BiTA is an industry group dedicated to establishing blockchain standards for the freight industry. It was formed by experienced technology and transportation professionals to create a forum for the development of blockchain standards and education for the freight industry. The group provides a platform to develop and embrace common frameworks and standards using which industry participants can build innovative blockchain applications. Wipro intends to use this platform to help ideate platform-agnostic blockchain standards for the logistics and transportation industry.

Craig Fuller, Managing Director, BiTA, said, “We are excited to welcome Wipro to the BiTA family. Our aim was to bring together leading companies operating in the freight technology industries that are interested in the development of blockchain technology. We look forward to working closely with Wipro’s blockchain experts to drive enterprise scale blockchain adoption for global transportation organisations, specifically around use cases such as supply chain traceability, trade finance, provenance, fraud detection and compliance management. Owing to Wipro’s strong domain and technology expertise, and dedicated focus on blockchain, we look forward to its support and contribution to define, design and develop blockchain standards definition for the transportation industry.”

So, what is Blockchain?

Blockchain is a tamper proof distributed database that holds records of digital events. Authorised users can access, view, or add to the data, but they can’t modify or delete. The original information is untamperable, with a transparent and permanent information trail, or chain, of transactions or events.

Think of it like this: If the entire blockchain were the history of banking transactions, an individual bank statement would be a single “block” in the chain. Unlike most banking systems, however, there is no single organisation that controls these transactions. It can only be updated through the consensus of a majority of participants in the system.

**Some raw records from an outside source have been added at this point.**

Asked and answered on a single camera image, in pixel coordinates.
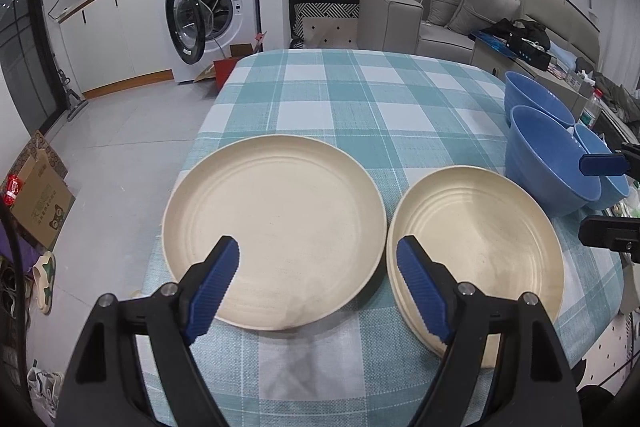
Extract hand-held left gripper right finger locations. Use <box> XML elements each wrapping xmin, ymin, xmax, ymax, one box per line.
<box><xmin>396</xmin><ymin>235</ymin><xmax>585</xmax><ymax>427</ymax></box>

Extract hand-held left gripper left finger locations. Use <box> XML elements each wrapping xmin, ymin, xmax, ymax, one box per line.
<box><xmin>57</xmin><ymin>235</ymin><xmax>241</xmax><ymax>427</ymax></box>

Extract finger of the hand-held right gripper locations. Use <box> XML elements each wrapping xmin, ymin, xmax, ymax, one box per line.
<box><xmin>579</xmin><ymin>143</ymin><xmax>640</xmax><ymax>180</ymax></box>
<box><xmin>578</xmin><ymin>216</ymin><xmax>640</xmax><ymax>264</ymax></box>

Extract blue bowl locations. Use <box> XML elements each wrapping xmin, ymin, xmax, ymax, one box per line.
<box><xmin>574</xmin><ymin>123</ymin><xmax>631</xmax><ymax>211</ymax></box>
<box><xmin>505</xmin><ymin>105</ymin><xmax>602</xmax><ymax>218</ymax></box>
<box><xmin>504</xmin><ymin>71</ymin><xmax>577</xmax><ymax>130</ymax></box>

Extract red capped water bottle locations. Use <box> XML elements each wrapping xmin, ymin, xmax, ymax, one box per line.
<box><xmin>582</xmin><ymin>88</ymin><xmax>603</xmax><ymax>130</ymax></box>

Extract dark grey clothes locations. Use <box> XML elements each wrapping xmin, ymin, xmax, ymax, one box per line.
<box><xmin>595</xmin><ymin>72</ymin><xmax>640</xmax><ymax>138</ymax></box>

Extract tissue box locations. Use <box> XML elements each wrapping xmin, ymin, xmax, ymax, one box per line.
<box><xmin>565</xmin><ymin>69</ymin><xmax>596</xmax><ymax>95</ymax></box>

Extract light blue cloth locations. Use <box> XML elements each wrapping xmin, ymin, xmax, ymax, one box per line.
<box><xmin>547</xmin><ymin>44</ymin><xmax>576</xmax><ymax>68</ymax></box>

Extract black box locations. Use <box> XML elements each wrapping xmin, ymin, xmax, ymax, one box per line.
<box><xmin>507</xmin><ymin>32</ymin><xmax>551</xmax><ymax>68</ymax></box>

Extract black jacket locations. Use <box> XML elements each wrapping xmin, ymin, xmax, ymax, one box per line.
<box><xmin>480</xmin><ymin>18</ymin><xmax>551</xmax><ymax>52</ymax></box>

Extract grey side cabinet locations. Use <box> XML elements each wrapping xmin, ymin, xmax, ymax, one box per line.
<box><xmin>470</xmin><ymin>32</ymin><xmax>596</xmax><ymax>108</ymax></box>

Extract cream green slipper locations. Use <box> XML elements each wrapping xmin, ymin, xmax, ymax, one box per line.
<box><xmin>32</xmin><ymin>251</ymin><xmax>57</xmax><ymax>315</ymax></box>

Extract large brown cardboard box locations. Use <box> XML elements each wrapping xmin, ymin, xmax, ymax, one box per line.
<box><xmin>10</xmin><ymin>132</ymin><xmax>76</xmax><ymax>253</ymax></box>

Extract white sneaker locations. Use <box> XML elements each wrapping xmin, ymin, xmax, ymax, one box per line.
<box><xmin>27</xmin><ymin>367</ymin><xmax>63</xmax><ymax>413</ymax></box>

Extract teal plaid tablecloth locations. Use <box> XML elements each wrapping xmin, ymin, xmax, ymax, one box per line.
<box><xmin>140</xmin><ymin>48</ymin><xmax>626</xmax><ymax>427</ymax></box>

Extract red cardboard box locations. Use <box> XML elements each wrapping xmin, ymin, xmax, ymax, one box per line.
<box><xmin>214</xmin><ymin>57</ymin><xmax>246</xmax><ymax>88</ymax></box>

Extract red packet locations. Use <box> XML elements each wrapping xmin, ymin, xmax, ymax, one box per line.
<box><xmin>2</xmin><ymin>174</ymin><xmax>23</xmax><ymax>205</ymax></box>

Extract grey stick vacuum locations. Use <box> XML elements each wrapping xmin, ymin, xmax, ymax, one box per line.
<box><xmin>57</xmin><ymin>69</ymin><xmax>90</xmax><ymax>122</ymax></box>

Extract white kitchen base cabinets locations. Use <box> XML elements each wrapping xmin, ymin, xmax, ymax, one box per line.
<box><xmin>57</xmin><ymin>0</ymin><xmax>176</xmax><ymax>100</ymax></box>

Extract black white patterned chair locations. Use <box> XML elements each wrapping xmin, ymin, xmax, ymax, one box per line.
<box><xmin>289</xmin><ymin>0</ymin><xmax>361</xmax><ymax>50</ymax></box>

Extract dark glass door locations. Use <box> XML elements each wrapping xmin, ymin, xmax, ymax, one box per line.
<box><xmin>0</xmin><ymin>0</ymin><xmax>56</xmax><ymax>132</ymax></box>

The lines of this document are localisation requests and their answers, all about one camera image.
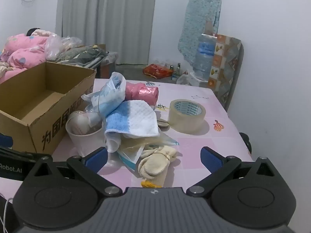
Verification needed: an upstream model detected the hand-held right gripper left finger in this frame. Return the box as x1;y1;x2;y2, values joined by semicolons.
31;147;123;196

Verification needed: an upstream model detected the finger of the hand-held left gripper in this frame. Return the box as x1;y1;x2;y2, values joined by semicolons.
0;133;14;149
0;147;37;162

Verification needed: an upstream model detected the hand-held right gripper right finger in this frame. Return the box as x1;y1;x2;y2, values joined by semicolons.
186;146;277;197

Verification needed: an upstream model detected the clear cotton swab packet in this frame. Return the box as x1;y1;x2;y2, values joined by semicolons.
117;133;180;173

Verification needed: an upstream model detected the white ball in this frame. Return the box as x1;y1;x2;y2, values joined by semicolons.
67;111;90;135

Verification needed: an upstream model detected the blue and white towel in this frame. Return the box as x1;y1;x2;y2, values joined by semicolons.
104;101;160;136

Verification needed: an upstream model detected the bag of blue face masks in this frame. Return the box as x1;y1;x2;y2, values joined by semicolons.
81;72;127;117

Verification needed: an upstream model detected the brown cardboard box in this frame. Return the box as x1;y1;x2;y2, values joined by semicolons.
0;61;97;155

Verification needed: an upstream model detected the pink plastic bag roll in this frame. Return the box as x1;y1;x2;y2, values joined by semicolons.
125;82;159;102

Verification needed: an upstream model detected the clear plastic cup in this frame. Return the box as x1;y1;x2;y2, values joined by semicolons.
66;112;106;158

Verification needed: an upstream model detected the dark round object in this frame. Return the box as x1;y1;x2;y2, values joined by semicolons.
239;132;253;156

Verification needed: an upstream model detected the clear packing tape roll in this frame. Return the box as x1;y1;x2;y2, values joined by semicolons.
168;99;207;134

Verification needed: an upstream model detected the white water dispenser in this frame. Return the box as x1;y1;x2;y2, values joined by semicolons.
188;71;214;88

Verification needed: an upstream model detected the white plastic bag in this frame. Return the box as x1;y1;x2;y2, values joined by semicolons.
176;74;195;86

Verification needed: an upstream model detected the pink quilt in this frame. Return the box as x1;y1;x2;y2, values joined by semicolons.
0;29;57;84

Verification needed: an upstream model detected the fruit patterned cloth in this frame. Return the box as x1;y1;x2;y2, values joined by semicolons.
208;34;244;110

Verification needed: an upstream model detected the blue water bottle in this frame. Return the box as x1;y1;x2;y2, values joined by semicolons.
193;32;218;81

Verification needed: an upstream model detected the grey floral blanket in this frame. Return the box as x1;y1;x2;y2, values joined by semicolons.
56;45;110;69

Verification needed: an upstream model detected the red snack bag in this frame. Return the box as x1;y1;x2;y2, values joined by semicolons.
142;64;174;79

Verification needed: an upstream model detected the clear plastic bag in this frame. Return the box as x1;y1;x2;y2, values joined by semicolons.
45;34;82;61

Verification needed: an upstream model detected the grey curtain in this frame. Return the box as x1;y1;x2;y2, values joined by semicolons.
55;0;158;66

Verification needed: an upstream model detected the blue floral cloth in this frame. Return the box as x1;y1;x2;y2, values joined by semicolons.
177;0;223;65

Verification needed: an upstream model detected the white cable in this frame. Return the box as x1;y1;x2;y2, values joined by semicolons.
0;194;13;227

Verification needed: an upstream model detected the wooden bed frame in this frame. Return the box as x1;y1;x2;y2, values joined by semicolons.
96;44;119;79

The opportunities are so vast, some pundits are already calling Blockchain the most important invention since the Internet itself. Experts suggest blockchain could become a universal “supply chain operating system” in the none too distant future.

In short, blockchain is a record-keeping mechanism that makes it easier and safer for businesses to work together over the internet. It’s a growing list of records, called blocks, which are linked using cryptography. Each block contains:

  • a cryptographic hash of the previous block,
  • a timestamp, and
  • transaction data (generally represented as a merkle tree root hash).

By design, a blockchain is resistant to modification of the data. It is “an open, distributed ledger that can record transactions between two parties efficiently and in a verifiable and permanent way”. For use as a distributed ledger, a blockchain is typically managed by a peer-to-peer network collectively adhering to a protocol for inter-node communication and validating new blocks. Once recorded, the data in any given block cannot be altered retroactively without alteration of all subsequent blocks, which requires the consensus of the network majority.

Blockchain is a brain child of a person or a group known by the pseudonym Satoshi Nakamoto in 2008 to serve as the public transaction ledger of the cryptocurrency, bitcoin. The invention of the blockchain for bitcoin made it the first digital currency to solve the double-spending problem without the need of a trusted authority or central server.

By allowing digital information to be distributed but not copied, blockchain technology created the backbone of a new type of internet. Originally devised for the digital currency, Bitcoin, (Buy Bitcoin) the tech community is now finding other potential uses for the technology.

“The blockchain is an innovative, incorruptible digital ledger of not only financial transactions but anything else of commercial value.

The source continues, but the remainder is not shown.